PROBLEM DETAILS:
No pictures belong in the copy, but every line of the material below must be reproduced exactly.

INPUT DATA:

:::

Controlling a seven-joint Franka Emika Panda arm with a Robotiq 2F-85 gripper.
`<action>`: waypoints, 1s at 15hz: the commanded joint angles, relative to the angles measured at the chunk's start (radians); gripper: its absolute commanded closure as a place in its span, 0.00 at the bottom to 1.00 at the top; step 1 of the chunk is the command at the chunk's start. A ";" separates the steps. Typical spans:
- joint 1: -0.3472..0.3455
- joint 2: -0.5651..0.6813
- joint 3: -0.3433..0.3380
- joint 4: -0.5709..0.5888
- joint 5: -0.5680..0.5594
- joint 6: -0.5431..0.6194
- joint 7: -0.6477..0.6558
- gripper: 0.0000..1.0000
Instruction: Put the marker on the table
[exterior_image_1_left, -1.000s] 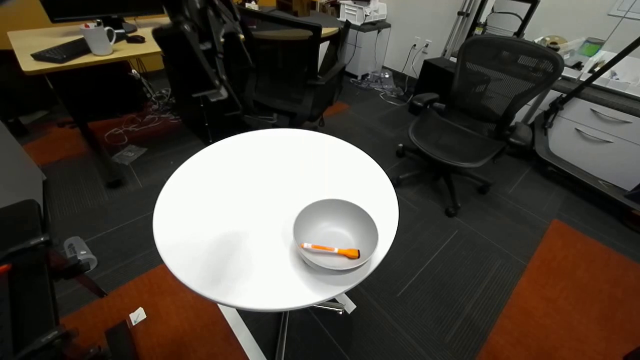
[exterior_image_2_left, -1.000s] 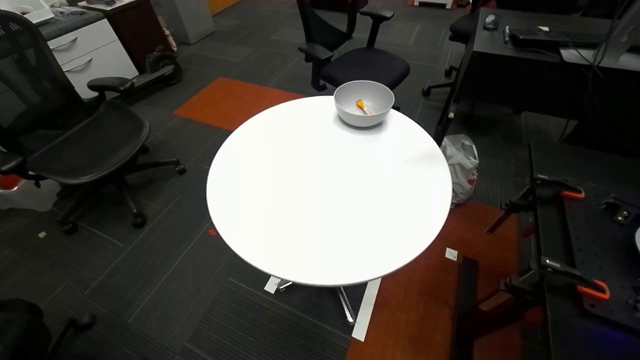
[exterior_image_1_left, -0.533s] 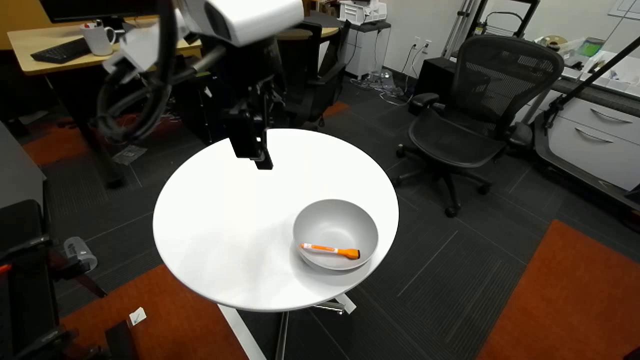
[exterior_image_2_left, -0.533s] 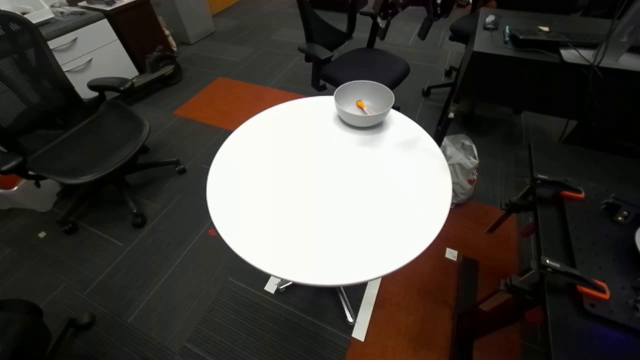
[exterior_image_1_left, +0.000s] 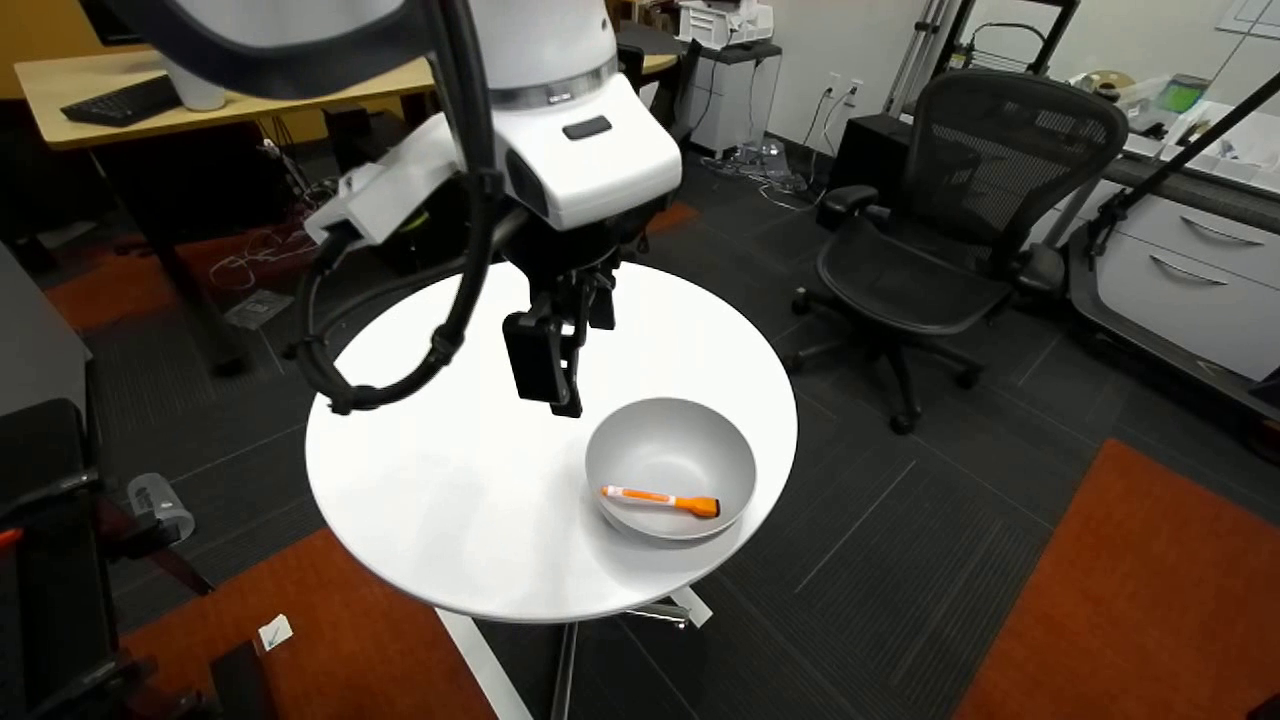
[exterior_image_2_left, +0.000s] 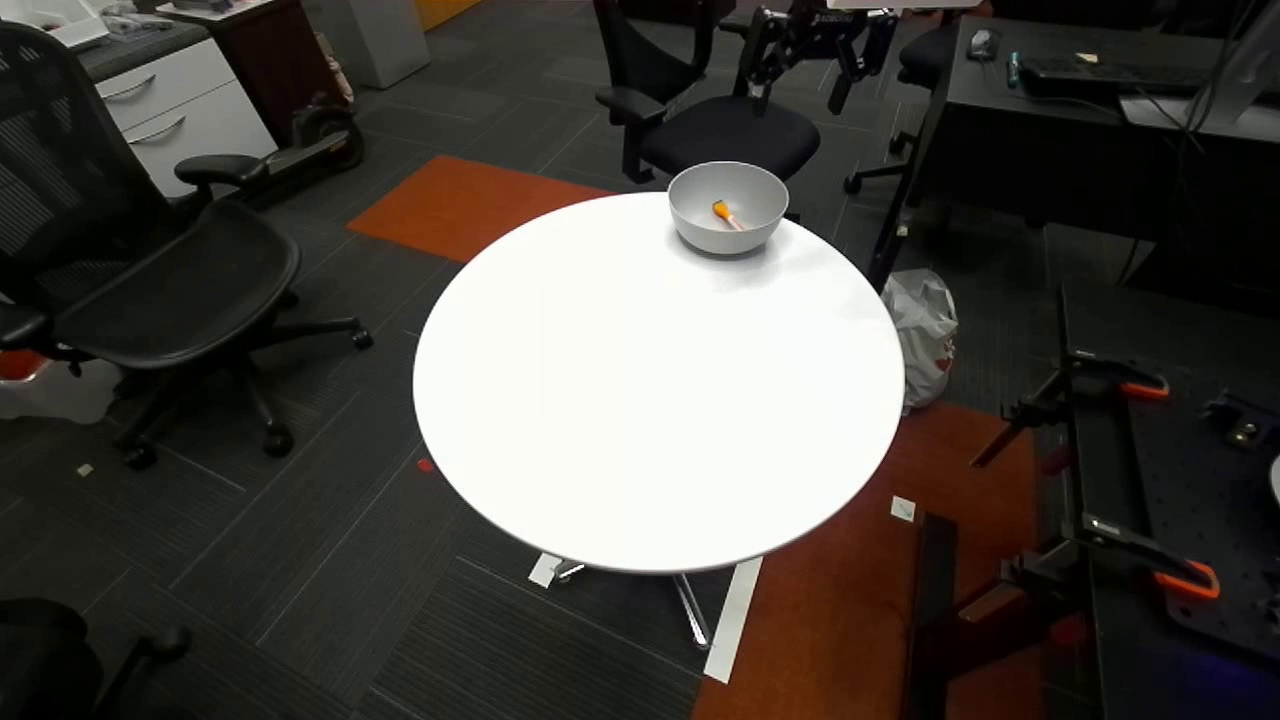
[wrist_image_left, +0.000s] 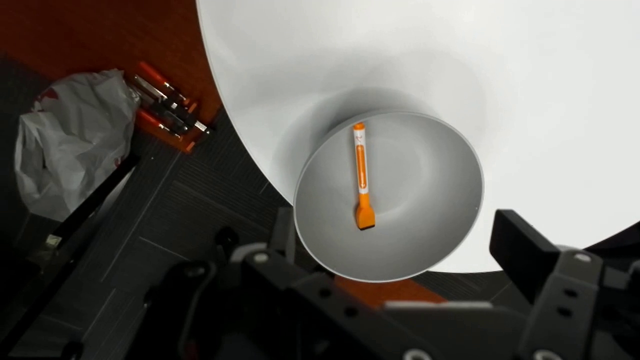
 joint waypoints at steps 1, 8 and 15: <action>0.025 0.002 -0.025 0.004 0.009 -0.003 -0.007 0.00; 0.020 0.052 -0.025 0.064 0.018 -0.013 -0.032 0.00; 0.020 0.205 -0.031 0.223 0.043 -0.050 -0.058 0.00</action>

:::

WRITTEN REPLY:
Controlling a seven-joint Franka Emika Panda arm with a Robotiq 2F-85 gripper.
`<action>`: waypoints, 1s at 15hz: the commanded joint angles, relative to the angles measured at the chunk's start (radians); gripper: its absolute commanded closure as a place in its span, 0.00 at the bottom to 1.00 at the top; step 1 of the chunk is the command at the chunk's start. A ";" separates the steps. Typical spans:
- joint 1: -0.3472..0.3455
- joint 2: -0.5651..0.6813
- joint 3: -0.3433..0.3380
- joint 4: -0.5709..0.5888
- joint 5: -0.5680..0.5594
- joint 6: -0.5431..0.6194
- joint 7: -0.6477..0.6558
- gripper: 0.0000..1.0000
Instruction: Put the marker on the table
[exterior_image_1_left, -1.000s] 
[exterior_image_2_left, -1.000s] 
[exterior_image_1_left, -0.533s] 
[exterior_image_2_left, -0.533s] 
[exterior_image_1_left, +0.000s] 
[exterior_image_2_left, +0.000s] 
[wrist_image_left, +0.000s] 
 joint waypoints at steps 1, 8 and 15: <action>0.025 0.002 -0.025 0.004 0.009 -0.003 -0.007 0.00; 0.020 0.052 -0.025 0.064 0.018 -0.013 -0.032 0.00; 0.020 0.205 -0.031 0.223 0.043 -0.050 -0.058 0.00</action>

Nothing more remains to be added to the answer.